The ability to quantify the cost of an inadequate P/T ratio can also be used to make a case, in the language of money, for better metrology equipment and/or improvement of the process capability. The original problem statement used a gage standard deviation of 0.004. Suppose a more expensive gage is available that has a standard deviation of only 0.002 units. If we replace 0.004 with 0.002 in the function’s arguments, e.g., =Gage_Integral(0.5,0.0333,0.002,0.45,0.5,0.45+delta,FALSE), the new solution is delta = 0.00250 rather than the previous 0.00466. That is, the acceptance limits need to be only 0.00250 rather than 0.00466 inside the specification limits to minimize the cost. Figure 6 shows that the total cost of lack of gage precision is now slightly less than 0.03 per part manufactured, rather than 0.0623.

Figure 6: Benefits of a superior gage

We know, of course, that less equipment variation is better, but now we can make the argument in the language of money. The cost of equipment variation is 0.032 less per part with the superior gage. If we are making only 100 parts, then the better gage will probably cost a lot more than the $3.20 we can save by using it. If the customer needs 100,000 parts, then a potential saving of $3,200 is a good incentive to spend, for example, $100 on a better gage. The need for a better gage becomes much greater as the marginal cost of the parts and/or the cost of external failure increase.


This article has shown that it is possible to calculate for a given set of tightened acceptance limits the proportion of good parts that a gage will reject, and bad parts that the gage will accept, given the statistical distribution of the underlying process and the gage’s own equipment variation.

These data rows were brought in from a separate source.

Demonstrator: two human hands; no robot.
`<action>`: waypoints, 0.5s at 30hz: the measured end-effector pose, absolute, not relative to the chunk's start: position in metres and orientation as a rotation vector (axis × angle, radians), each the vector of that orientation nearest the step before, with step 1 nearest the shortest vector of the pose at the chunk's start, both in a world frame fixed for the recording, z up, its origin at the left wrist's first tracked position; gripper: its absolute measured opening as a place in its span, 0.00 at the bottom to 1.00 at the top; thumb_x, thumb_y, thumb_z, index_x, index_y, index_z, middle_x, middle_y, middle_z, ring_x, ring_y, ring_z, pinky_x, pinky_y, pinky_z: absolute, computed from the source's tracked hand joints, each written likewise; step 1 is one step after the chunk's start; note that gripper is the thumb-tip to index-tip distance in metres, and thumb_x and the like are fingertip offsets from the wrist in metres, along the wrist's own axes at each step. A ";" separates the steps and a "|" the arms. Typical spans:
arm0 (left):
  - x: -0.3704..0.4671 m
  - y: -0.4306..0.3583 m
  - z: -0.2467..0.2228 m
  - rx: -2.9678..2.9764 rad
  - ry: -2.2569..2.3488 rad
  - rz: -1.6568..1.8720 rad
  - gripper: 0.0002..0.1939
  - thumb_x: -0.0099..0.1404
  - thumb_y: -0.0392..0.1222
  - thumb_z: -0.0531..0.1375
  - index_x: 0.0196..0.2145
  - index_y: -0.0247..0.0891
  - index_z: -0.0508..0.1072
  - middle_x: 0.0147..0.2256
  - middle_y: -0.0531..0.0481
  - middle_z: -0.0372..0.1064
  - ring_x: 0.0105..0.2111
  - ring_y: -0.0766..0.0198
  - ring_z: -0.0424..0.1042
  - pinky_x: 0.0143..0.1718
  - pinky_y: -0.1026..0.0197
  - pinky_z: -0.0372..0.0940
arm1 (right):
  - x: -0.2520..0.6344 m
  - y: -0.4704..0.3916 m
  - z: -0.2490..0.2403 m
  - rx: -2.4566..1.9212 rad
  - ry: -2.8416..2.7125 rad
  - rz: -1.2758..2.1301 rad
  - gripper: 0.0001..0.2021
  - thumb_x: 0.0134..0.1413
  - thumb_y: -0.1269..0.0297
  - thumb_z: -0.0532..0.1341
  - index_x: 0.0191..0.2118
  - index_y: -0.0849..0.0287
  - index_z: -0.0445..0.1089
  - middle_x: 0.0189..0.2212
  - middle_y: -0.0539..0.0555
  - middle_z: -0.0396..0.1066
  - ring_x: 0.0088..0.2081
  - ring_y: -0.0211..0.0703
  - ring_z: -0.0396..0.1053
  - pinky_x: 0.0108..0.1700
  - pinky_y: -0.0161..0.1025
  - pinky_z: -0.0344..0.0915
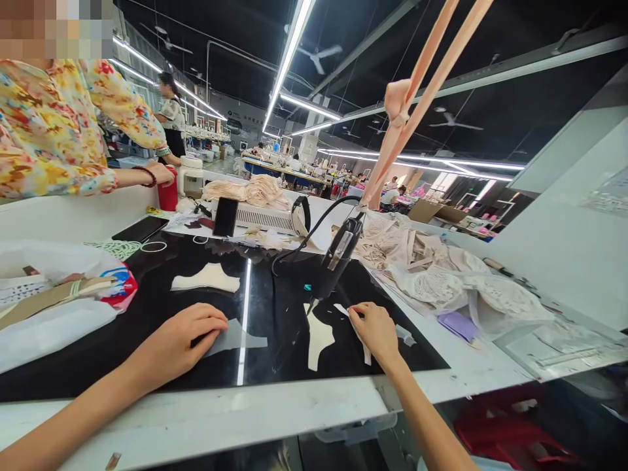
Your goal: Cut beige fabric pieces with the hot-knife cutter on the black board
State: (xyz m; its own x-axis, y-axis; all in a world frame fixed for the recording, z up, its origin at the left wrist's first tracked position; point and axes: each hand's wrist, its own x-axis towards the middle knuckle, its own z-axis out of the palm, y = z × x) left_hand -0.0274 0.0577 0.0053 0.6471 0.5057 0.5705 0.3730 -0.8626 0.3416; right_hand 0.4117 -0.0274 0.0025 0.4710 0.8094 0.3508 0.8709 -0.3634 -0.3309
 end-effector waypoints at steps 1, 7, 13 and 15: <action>-0.027 0.058 0.005 2.673 0.718 1.013 0.14 0.74 0.42 0.55 0.42 0.44 0.82 0.46 0.49 0.80 0.46 0.61 0.79 0.51 0.62 0.73 | 0.412 -0.028 0.003 -2.249 -1.384 -0.153 0.12 0.69 0.55 0.65 0.47 0.58 0.75 0.50 0.56 0.76 0.50 0.47 0.74 0.56 0.52 0.72; -0.027 0.059 0.002 2.680 0.715 1.008 0.14 0.74 0.41 0.55 0.43 0.44 0.82 0.47 0.49 0.80 0.47 0.60 0.78 0.52 0.62 0.72 | 0.422 -0.039 0.009 -2.036 -1.238 -0.005 0.14 0.69 0.53 0.64 0.45 0.60 0.75 0.43 0.54 0.77 0.44 0.45 0.76 0.51 0.49 0.74; -0.028 0.060 0.001 2.687 0.710 1.030 0.14 0.74 0.41 0.55 0.44 0.44 0.82 0.47 0.50 0.80 0.47 0.61 0.79 0.51 0.63 0.72 | 0.420 -0.052 0.018 -1.665 -0.956 0.048 0.29 0.60 0.33 0.60 0.42 0.58 0.75 0.35 0.56 0.80 0.35 0.46 0.78 0.43 0.43 0.74; -0.028 0.061 0.001 2.687 0.704 1.033 0.14 0.75 0.41 0.55 0.44 0.44 0.82 0.47 0.50 0.80 0.47 0.61 0.78 0.51 0.62 0.72 | 0.418 -0.056 0.023 -1.581 -0.857 0.033 0.31 0.56 0.30 0.61 0.43 0.57 0.74 0.34 0.55 0.80 0.30 0.45 0.76 0.37 0.41 0.74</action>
State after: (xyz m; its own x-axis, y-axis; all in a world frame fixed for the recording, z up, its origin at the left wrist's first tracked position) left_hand -0.0283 0.0612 0.0011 0.6467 0.4891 0.5853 0.3659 -0.8722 0.3245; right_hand 0.4177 -0.0561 0.0230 0.7212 0.5311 0.4447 0.4959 0.0524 -0.8668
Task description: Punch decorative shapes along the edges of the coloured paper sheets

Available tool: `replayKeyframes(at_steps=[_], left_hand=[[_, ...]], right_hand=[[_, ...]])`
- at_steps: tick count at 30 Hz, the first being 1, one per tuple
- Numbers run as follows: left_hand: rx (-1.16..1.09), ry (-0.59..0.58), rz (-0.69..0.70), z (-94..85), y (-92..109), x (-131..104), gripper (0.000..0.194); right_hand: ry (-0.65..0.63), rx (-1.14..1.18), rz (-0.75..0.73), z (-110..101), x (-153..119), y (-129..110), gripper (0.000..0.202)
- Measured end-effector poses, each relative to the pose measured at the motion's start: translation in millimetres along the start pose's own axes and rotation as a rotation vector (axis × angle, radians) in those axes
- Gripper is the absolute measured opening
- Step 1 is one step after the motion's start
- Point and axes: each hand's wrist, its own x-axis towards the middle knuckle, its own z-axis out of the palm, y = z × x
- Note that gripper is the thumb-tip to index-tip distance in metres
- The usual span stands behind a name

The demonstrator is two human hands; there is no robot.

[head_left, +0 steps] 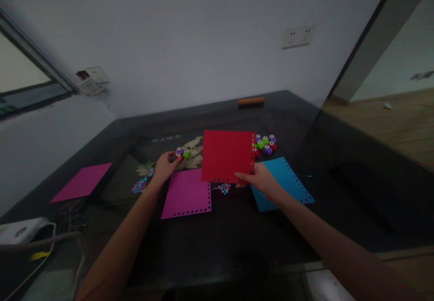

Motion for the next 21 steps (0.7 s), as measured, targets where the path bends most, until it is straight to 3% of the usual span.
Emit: replayKeyframes(at_steps=[4, 12, 21], left_hand=[[0.084, 0.014, 0.039, 10.9, -4, 4, 0.037], [0.097, 0.051, 0.053, 8.5, -9, -6, 0.029], [-0.16, 0.191, 0.018, -13.3, 27, -14, 0.029]], right_hand=[[0.017, 0.001, 0.001, -1, 0, 0, 0.016], [0.011, -0.023, -0.007, 0, 0, -1, 0.013], [0.047, -0.013, -0.011, -1, 2, 3, 0.018]])
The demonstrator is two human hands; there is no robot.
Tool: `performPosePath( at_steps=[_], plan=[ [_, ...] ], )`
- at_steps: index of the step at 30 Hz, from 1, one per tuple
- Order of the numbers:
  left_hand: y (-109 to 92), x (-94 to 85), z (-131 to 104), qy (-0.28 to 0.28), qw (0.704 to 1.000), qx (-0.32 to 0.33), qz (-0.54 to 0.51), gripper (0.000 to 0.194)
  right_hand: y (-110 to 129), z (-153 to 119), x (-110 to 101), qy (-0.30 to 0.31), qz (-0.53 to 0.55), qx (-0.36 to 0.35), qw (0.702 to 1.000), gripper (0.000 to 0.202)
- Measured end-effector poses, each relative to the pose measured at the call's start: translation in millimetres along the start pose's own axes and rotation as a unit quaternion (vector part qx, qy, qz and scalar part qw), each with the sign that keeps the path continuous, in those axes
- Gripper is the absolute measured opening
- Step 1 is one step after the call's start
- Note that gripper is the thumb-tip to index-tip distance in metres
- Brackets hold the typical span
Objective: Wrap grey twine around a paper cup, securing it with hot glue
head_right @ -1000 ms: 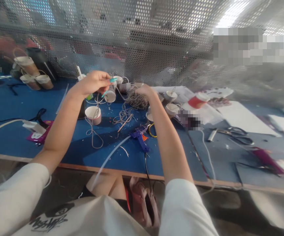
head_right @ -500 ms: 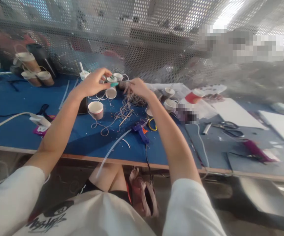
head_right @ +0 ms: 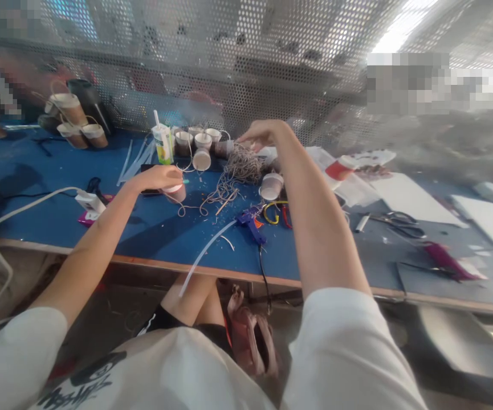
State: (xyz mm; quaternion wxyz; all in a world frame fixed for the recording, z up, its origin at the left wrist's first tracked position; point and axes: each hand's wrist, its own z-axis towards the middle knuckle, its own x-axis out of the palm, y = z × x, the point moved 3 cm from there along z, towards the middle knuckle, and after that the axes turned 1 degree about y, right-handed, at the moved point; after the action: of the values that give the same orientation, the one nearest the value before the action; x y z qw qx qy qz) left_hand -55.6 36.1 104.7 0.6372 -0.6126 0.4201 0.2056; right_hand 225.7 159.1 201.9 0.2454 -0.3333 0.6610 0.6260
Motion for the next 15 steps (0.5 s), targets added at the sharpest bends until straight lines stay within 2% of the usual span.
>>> performPosePath(
  at_steps=[1,2,4,6,8,10,11,12,15],
  plan=[
    [1.7,0.4,0.9,-0.008,0.998,-0.016,-0.055,0.041,3.3,-6.9,-0.1,0.018,-0.072,0.029,0.997,0.034],
    [3.1,1.4,2.3,-0.017,0.993,-0.029,-0.114,0.038,7.9,-15.1,-0.5,0.009,-0.138,0.04,0.99,0.04],
    [4.4,5.0,6.0,-0.038,0.97,-0.057,-0.233,0.032,22.5,-36.4,1.0,-0.097,-0.19,-0.031,0.977,0.039],
    [2.6,9.8,9.0,-0.053,0.944,-0.082,-0.316,0.03,34.2,-64.8,17.0,-0.158,-0.159,-0.158,0.962,0.025],
    [-3.2,15.0,9.7,-0.054,0.923,-0.09,-0.37,0.029,33.4,-92.6,48.5,-0.121,-0.154,-0.201,0.96,0.031],
    [-11.5,20.1,7.8,-0.044,0.906,-0.078,-0.413,0.028,25.6,-116.3,88.7,-0.033,-0.148,-0.231,0.961,0.064],
    [-15.6,22.7,5.9,-0.036,0.898,-0.074,-0.433,0.027,20.1,-125.4,106.9,-0.014,-0.139,-0.235,0.962,0.081],
    [-19.1,25.1,3.7,-0.029,0.891,-0.07,-0.448,0.027,14.9,-132.5,123.2,-0.003,-0.134,-0.247,0.96,0.089],
    [-25.1,30.3,-2.9,0.006,0.887,-0.039,-0.459,0.042,1.3,-140.2,153.0,-0.028,-0.108,-0.271,0.956,0.075]
  ],
)
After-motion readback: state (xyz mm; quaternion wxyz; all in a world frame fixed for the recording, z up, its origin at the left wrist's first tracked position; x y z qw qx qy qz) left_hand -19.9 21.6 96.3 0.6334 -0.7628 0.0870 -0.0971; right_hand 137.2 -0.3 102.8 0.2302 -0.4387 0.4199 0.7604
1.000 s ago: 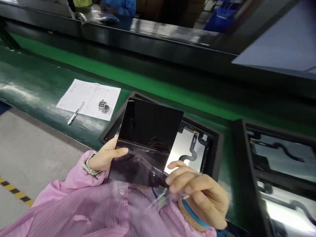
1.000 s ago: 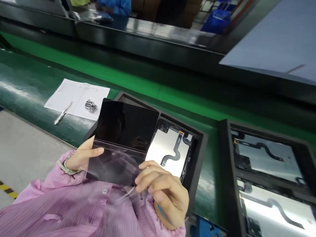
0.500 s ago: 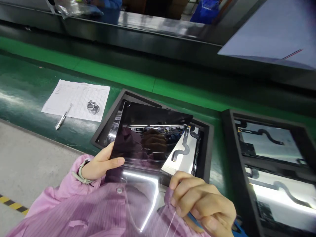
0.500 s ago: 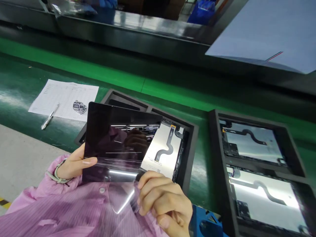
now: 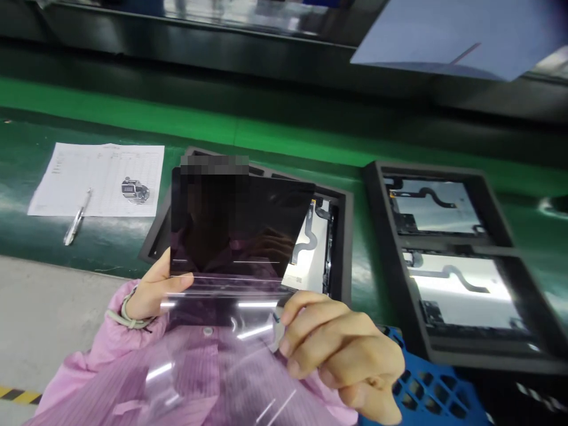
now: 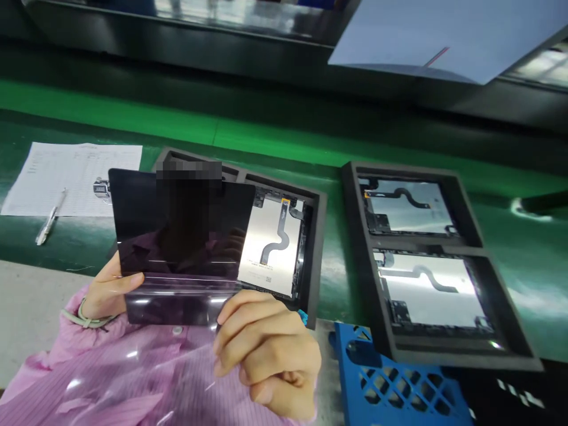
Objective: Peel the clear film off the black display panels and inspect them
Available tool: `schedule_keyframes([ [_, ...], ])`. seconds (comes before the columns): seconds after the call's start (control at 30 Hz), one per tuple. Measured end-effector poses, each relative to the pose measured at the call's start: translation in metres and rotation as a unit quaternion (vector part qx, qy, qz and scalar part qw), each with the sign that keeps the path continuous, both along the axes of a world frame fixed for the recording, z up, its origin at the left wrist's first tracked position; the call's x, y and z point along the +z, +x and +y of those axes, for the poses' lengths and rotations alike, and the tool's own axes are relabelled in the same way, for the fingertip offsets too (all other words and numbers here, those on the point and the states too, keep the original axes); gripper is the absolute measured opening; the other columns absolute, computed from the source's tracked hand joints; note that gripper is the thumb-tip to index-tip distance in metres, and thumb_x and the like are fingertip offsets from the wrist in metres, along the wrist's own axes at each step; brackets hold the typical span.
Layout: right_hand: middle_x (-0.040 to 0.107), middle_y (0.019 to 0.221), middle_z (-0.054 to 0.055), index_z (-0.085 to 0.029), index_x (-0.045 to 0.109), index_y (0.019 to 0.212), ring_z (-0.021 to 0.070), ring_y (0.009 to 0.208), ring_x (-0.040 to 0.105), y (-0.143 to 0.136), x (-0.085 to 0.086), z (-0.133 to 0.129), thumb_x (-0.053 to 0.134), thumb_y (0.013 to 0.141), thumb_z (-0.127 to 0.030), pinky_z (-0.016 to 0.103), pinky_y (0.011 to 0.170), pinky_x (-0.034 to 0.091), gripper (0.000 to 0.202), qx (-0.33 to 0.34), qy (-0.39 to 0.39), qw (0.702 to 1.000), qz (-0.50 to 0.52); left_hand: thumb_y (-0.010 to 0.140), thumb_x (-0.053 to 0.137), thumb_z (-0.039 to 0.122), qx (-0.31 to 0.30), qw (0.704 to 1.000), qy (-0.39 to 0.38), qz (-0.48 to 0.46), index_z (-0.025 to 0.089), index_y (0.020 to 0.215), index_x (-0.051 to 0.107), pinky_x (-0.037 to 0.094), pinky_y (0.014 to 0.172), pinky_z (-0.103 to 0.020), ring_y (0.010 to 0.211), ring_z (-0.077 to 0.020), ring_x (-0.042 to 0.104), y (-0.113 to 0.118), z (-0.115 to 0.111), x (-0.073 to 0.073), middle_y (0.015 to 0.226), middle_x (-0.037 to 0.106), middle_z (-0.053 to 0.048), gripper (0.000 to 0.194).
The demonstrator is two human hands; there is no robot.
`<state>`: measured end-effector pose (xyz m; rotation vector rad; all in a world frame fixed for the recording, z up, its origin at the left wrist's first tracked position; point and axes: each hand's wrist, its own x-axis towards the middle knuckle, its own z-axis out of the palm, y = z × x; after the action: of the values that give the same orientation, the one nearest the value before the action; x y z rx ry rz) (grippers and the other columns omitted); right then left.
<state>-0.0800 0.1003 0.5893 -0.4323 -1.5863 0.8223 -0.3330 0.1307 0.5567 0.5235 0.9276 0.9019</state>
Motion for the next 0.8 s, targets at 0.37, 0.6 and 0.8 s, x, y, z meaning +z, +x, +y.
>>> schedule_keyframes([
  [0.37,0.069,0.138,0.009,-0.027,0.06,0.136,0.0302,0.132,0.062,0.02,-0.012,0.029,0.082,0.08,-0.04,0.052,0.11,0.051,0.062,-0.199,0.066,0.948,-0.24,0.076,0.083,0.021,0.012,1.0,0.019,-0.004,0.023,0.117,0.069,0.056,0.108,-0.042,0.128,-0.0318,0.065,0.006,0.013,-0.001,0.117,0.077,-0.004,0.043],
  [0.6,0.08,0.098,0.001,-0.026,0.073,0.11,0.0175,0.086,0.075,0.014,0.02,0.054,0.06,0.098,-0.018,0.035,0.083,0.061,0.019,-0.288,-0.026,0.903,-0.317,0.081,0.075,0.011,0.042,0.994,0.066,-0.08,0.019,0.112,0.069,0.046,0.121,-0.047,0.13,-0.0296,0.065,0.023,0.043,-0.008,0.118,0.076,-0.005,0.033],
  [0.8,0.048,0.159,0.0,-0.028,0.037,0.137,0.0051,0.066,0.07,-0.002,0.037,0.105,0.072,0.084,-0.019,0.022,0.055,0.062,0.064,-0.048,-0.217,0.97,-0.1,0.091,0.058,0.004,0.008,0.997,0.046,-0.053,0.02,0.124,0.068,0.051,0.117,-0.047,0.129,-0.0259,0.065,0.029,0.065,-0.006,0.107,0.079,-0.004,0.038],
])
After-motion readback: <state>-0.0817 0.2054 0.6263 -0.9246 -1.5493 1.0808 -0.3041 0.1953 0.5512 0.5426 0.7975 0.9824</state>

This offers remedies for situations in which the gage capability (i.e., precision/tolerance ratio) is not adequate, and also enables economic decisions as to whether a superior gage should be purchased if available.


1. Automotive Industry Action Group. Measurement Systems Analysis, 4th Edition, Section C, 2010.



About The Author

William A. Levinson’s picture

William A. Levinson

William A. Levinson, P.E., FASQ, CQE, CMQOE, is the principal of Levinson Productivity Systems P.C. and the author of the book The Expanded and Annotated My Life and Work: Henry Ford’s Universal Code for World-Class Success (Productivity Press, 2013).